**REQUIRED WORK:**
Nothing belongs in the answer except the lines of the material that include "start".

**DATASET SECTION:**
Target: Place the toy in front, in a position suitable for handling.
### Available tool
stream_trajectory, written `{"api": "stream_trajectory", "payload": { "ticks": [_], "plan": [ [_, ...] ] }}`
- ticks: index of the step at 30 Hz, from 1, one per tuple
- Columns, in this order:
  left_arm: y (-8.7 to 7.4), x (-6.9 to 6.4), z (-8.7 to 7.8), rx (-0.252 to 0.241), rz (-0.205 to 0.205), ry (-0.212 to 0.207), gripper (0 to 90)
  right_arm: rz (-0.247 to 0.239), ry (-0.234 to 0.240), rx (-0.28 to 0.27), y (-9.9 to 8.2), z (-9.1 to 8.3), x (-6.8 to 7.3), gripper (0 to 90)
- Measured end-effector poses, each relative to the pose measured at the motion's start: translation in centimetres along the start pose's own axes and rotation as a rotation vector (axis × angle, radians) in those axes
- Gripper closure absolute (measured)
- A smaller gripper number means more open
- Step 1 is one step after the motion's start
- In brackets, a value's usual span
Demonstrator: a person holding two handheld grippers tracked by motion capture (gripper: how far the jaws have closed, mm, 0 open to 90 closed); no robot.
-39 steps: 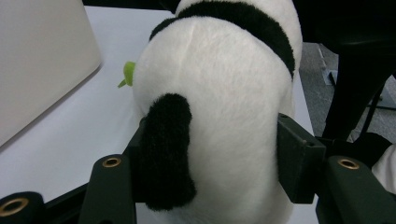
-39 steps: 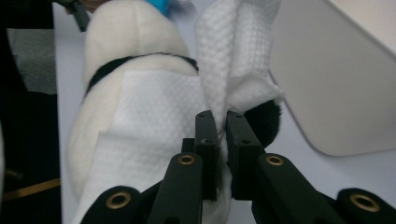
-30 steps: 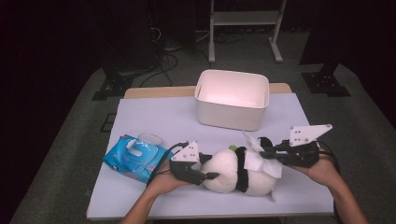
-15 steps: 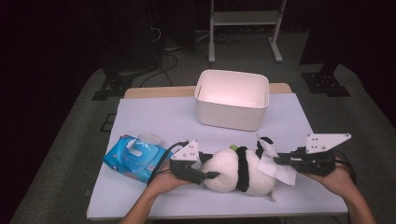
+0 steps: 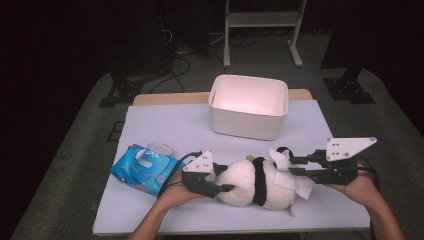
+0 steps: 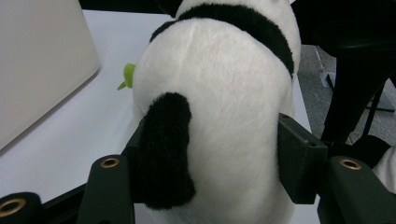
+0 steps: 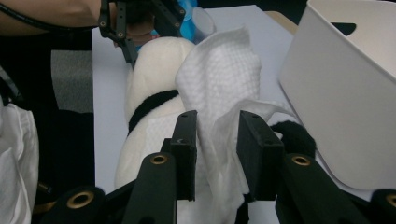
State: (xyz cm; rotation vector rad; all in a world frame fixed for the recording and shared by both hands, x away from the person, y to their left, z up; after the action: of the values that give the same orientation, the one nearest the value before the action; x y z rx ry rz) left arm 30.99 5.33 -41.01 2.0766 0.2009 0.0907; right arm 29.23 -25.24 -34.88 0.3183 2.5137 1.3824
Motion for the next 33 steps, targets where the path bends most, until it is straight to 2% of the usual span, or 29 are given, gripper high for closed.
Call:
{"api": "stream_trajectory", "payload": {
  "ticks": [3,5,10,12,13,15,17,19,23,28,31,33],
  "plan": [
    [0.0,0.0,0.0,0.002,-0.001,-0.001,40.8,-0.024,0.011,0.055,0.0,1.0,0.0,65.1],
    [0.0,-0.1,0.0,0.001,0.003,-0.001,40.7,-0.016,0.033,0.059,-0.1,1.4,0.1,63.4],
    [0.0,-0.2,0.1,0.007,0.011,-0.008,41.0,-0.009,0.012,0.068,-0.2,2.4,-0.2,63.9],
    [-0.1,-0.1,0.0,0.003,0.001,-0.009,41.1,0.0,-0.011,0.071,-0.1,2.8,-0.4,72.4],
    [-0.1,-0.1,0.1,0.001,0.0,-0.008,41.1,-0.01,-0.034,0.077,-0.1,2.9,-0.5,81.3],
    [-0.1,-0.1,0.0,0.0,0.002,-0.011,41.1,-0.025,-0.066,0.086,0.2,2.9,-1.0,83.7],
    [0.0,-0.3,0.1,-0.001,0.013,-0.012,41.3,-0.023,-0.12,0.101,0.4,3.0,-1.9,84.1],
    [0.0,-0.2,0.1,-0.001,0.006,-0.011,41.2,0.002,-0.128,0.103,0.4,3.2,-3.0,84.1],
    [-0.3,0.1,0.0,-0.004,-0.016,-0.011,41.3,0.048,-0.105,0.077,0.1,3.3,-3.7,84.0],
    [-0.2,0.0,0.1,-0.009,-0.01,-0.013,41.5,0.088,-0.079,0.045,-0.9,1.7,-3.0,84.7],
    [0.0,-0.2,0.2,-0.015,0.001,-0.016,41.4,0.087,-0.06,0.034,-1.0,1.4,-2.2,85.0],
    [0.1,-0.2,0.3,-0.016,0.003,-0.018,41.5,0.073,-0.024,0.025,-0.5,1.7,-1.6,85.1]
  ]
}}
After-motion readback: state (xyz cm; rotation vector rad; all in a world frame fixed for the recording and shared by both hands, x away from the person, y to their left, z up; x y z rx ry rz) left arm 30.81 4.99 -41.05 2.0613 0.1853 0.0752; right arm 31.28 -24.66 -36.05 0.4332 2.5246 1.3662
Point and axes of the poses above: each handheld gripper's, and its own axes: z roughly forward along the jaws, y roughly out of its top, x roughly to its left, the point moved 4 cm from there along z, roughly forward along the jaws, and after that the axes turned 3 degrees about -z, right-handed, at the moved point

**WRITTEN SOLUTION:**
- Measured end-effector poses, each relative to the pose measured at the motion's start: translation in centimetres along the start pose's own axes and rotation as a rotation vector (axis × angle, radians) in those axes
- Step 1 is one step after the motion's start

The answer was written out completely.